In the material below, the required lines run from the one containing "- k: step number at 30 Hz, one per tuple" through the one containing "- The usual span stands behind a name". Copy those lines exactly, ends included, and nothing else.

Data extract:

==================================================

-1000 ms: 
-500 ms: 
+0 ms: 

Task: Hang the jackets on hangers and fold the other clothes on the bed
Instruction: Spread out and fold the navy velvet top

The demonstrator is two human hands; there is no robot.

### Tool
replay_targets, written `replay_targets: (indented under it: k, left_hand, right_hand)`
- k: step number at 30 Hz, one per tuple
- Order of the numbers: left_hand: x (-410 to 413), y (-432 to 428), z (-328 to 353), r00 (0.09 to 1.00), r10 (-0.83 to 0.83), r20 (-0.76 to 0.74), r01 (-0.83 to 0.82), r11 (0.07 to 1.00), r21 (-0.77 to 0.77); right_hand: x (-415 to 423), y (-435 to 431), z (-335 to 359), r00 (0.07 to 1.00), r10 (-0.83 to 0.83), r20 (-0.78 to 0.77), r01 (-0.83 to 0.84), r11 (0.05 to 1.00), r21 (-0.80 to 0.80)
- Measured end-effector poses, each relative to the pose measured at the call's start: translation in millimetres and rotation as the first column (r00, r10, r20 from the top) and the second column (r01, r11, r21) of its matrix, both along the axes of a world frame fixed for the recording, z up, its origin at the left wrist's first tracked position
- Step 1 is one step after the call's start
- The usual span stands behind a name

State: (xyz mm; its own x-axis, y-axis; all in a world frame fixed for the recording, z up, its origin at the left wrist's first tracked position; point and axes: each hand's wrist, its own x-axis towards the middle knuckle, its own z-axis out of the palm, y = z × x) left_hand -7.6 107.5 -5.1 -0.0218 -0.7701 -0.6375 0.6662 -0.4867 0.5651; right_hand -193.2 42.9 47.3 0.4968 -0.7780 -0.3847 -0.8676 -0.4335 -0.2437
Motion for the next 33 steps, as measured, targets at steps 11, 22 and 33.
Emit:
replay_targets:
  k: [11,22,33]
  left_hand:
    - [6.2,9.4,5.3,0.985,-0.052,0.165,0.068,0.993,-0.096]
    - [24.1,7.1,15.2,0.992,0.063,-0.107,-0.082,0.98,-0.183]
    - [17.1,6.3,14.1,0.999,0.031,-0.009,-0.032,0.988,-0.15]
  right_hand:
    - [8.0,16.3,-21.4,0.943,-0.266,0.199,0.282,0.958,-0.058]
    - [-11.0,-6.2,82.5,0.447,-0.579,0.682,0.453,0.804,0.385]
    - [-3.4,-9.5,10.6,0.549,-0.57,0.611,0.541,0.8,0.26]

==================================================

Exercise response:
- k: step number at 30 Hz, one per tuple
- Order of the numbers: left_hand: x (-410 to 413), y (-432 to 428), z (-328 to 353), r00 (0.09 to 1.00), r10 (-0.83 to 0.83), r20 (-0.76 to 0.74), r01 (-0.83 to 0.82), r11 (0.07 to 1.00), r21 (-0.77 to 0.77); right_hand: x (-415 to 423), y (-435 to 431), z (-335 to 359), r00 (0.07 to 1.00), r10 (-0.83 to 0.83), r20 (-0.78 to 0.77), r01 (-0.83 to 0.84), r11 (0.05 to 1.00), r21 (-0.80 to 0.80)
- Measured end-effector poses, each relative to the pose measured at the call's start: translation in millimetres and rotation as the first column (r00, r10, r20 from the top) and the second column (r01, r11, r21) of its matrix, both along the axes of a world frame fixed for the recording, z up, its origin at the left wrist's first tracked position
- Step 1 is one step after the call's start
- The usual span stands behind a name

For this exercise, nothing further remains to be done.